How Important is Religion to Urban Indians? New Survey Offers Answers

A new global religion survey by Ipsos discovered that 8 out of 10 urban Indians believe in the existence of God and claim to be comfortable around different faiths amidst rising Hindu nationalism and sectarian violence in the country.

The “Global Religion 2023; Religious Beliefs Around the World” survey was conducted in 26 countries through the IndiaBus platform in India and the Global Advisor online survey platform from January 20 to February 3, 2023. The results of this study were based on the interviews of 19,731 adults aged 18 and over in the surveyed countries, including India.

In the survey, 86% of the polled urban Indians agree that religious practices are an essential factor in the moral life of citizens, and 83% of them believe that religion helps them overcome obstacles in life. These results are in stark difference to other countries like Japan, where only 37% of those polled agree that being religious is important in overcoming crises in life.

In addition, 8 out of 10 urban residents in India believe that religious people are happier, and 86% of Indians claim that religion defines their identity. 83% of Indians surveyed also believe that faith gives life meaning. However, 73% of the surveyed Indians agree that religion does more harm than good, compared to the 47% global average.

The results of the survey reflect India’s religious landscape. While countries like the United States saw a rise in the number of religiously unaffiliated Americans, 99% of the Indians polled in the survey identified with a religion (e.g., Christian, Muslim, Others), and only 1% were religiously unaffiliated. 70% of Indians of different religions also said they believe in God, as described by religious texts, while 11% believed in a higher power or spirit.

Speaking of the religiously unaffiliated, 73% of urban Indians surveyed in the study said they lose respect for people who do not believe in a religion or God, and they are the only demographic who reported a majority who agree with this sentiment, compared to 14% of Americans and 10% of Japanese who say they lose respect over non-religious people.

The survey also provided some insights into how urban Indians practice their religion. 74% of the polled Indians pray outside a place of worship (e.g., home), while 71% go to a religious building, such as a church, mosque, or temple, at least once a month to practice their religion. 54% of Indian respondents also believe in “Heaven,” while 43% claim they believe in other supernatural entities such as ghosts, angels, and demons.

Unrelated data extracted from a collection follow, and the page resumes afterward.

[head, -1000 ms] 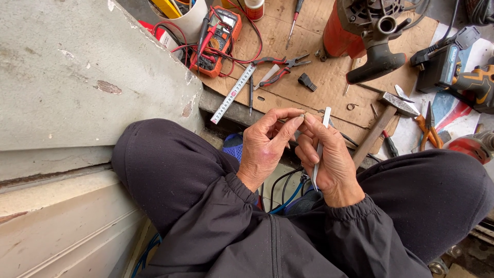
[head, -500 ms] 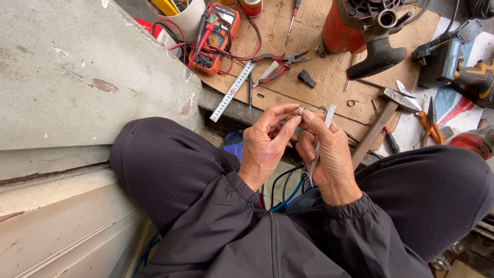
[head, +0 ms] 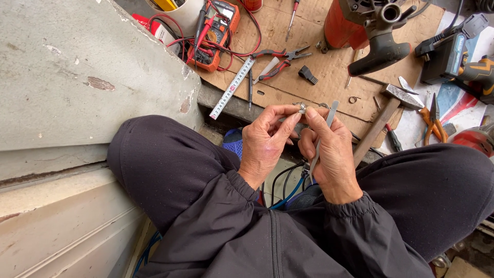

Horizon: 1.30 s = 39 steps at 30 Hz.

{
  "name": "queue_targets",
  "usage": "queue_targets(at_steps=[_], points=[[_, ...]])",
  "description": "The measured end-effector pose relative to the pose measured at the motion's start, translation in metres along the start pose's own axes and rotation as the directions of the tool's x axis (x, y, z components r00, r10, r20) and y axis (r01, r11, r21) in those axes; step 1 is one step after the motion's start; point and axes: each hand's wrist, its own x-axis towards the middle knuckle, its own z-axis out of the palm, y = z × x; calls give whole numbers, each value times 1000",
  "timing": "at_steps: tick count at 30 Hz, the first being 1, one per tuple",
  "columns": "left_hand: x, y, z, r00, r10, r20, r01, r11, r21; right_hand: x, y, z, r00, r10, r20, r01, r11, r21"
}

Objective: The person is disassembling and inspecting components of a power router, using a hammer to loosen parts and a metal ruler to measure a small internal component.

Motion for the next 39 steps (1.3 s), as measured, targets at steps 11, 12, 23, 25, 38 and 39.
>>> queue_targets(at_steps=[11,12,23,25,38,39], points=[[0,-2,-1,999,-29,14,29,999,-37,-5,-4,2,999,-47,9,47,994,-101],[1,-3,-1,999,-41,11,41,997,-58,-4,-3,0,999,-43,3,43,992,-115],[19,6,4,986,-150,-67,135,972,-193,27,-8,-18,971,95,-218,-125,984,-125],[21,18,11,970,-233,-71,206,940,-271,57,-2,-45,941,162,-297,-196,976,-89],[45,10,20,883,-468,-36,398,786,-474,59,-23,-8,912,-320,-256,-31,569,-822],[43,3,20,886,-463,-11,398,774,-492,47,-23,5,903,-392,-179,68,540,-839]])
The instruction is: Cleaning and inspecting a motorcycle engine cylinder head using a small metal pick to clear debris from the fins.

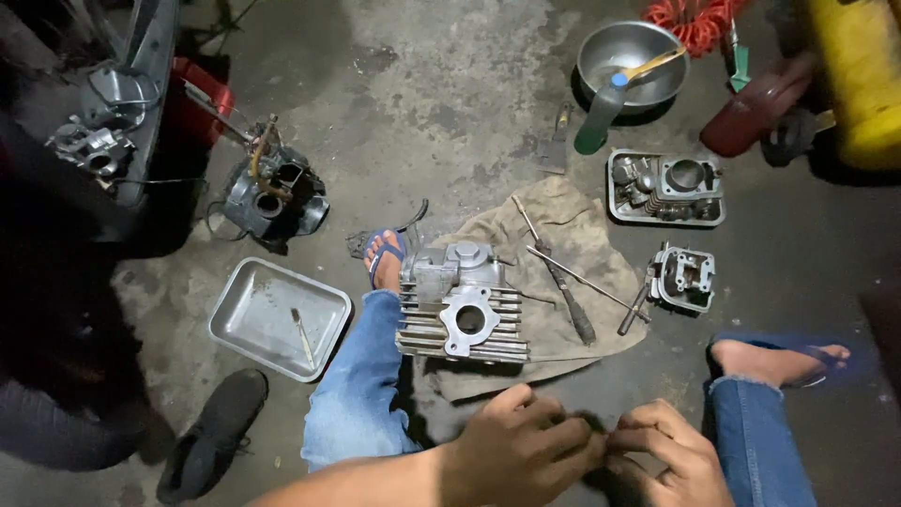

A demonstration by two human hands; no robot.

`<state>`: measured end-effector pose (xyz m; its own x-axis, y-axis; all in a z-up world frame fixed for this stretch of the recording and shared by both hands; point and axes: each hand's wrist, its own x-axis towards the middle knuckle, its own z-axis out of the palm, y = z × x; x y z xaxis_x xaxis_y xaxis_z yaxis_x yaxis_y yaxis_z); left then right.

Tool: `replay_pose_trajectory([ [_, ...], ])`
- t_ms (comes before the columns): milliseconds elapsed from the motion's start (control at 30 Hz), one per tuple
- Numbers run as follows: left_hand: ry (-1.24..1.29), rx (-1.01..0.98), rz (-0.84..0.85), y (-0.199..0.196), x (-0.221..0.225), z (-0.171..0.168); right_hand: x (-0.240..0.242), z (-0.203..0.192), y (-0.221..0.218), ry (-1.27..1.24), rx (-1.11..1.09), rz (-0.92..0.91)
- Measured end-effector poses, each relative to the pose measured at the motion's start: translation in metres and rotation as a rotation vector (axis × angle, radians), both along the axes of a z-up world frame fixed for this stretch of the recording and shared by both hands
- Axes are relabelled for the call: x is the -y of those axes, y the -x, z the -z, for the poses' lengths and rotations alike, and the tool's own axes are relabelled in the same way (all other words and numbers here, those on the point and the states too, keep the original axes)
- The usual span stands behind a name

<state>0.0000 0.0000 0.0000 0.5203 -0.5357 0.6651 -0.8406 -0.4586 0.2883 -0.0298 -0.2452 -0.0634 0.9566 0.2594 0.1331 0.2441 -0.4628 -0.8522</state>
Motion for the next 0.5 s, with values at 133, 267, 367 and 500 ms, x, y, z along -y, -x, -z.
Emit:
replay_pose_trajectory([
  [133,-0.023,-0.038,0.038,-0.001,0.013,0.015,0.001,-0.012,-0.005,0.072,0.227,-0.115],
  [267,-0.055,-0.006,0.007,-0.004,0.022,0.019,0.011,0.007,-0.002,0.041,0.214,0.083],
  [367,-0.086,0.035,-0.003,-0.007,0.022,0.019,0.009,-0.003,0.000,0.035,0.284,0.089],
  [500,-0.046,0.107,-0.098,-0.003,0.009,0.022,-0.005,-0.002,-0.001,0.000,0.361,0.135],
])
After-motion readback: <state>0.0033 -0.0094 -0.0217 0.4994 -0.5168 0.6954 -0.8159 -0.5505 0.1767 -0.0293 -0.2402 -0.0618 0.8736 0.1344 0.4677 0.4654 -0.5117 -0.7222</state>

India has exemplified how people of different faiths can co-exist amicably and being defined by the good teachings in their holy scriptures. Believing in the existence of God or a higher power makes people navigate and trudge through their lives with ease and make them happier humans.” Amit Adarkar, CEO of Ipsos India, said regarding the study’s results. “India definitely is a land of different faiths and can be defined as a religious country of pluralism.

India has seen a steady rise of Hindu nationalism in recent times, caused by the emergence of right-wing to far-right Hindu nationalist politicians, activists, and influencers. The growth of the Hindutva movement also led to clashes between Hindus and practitioners of other faiths in India, notably Christians and Muslims.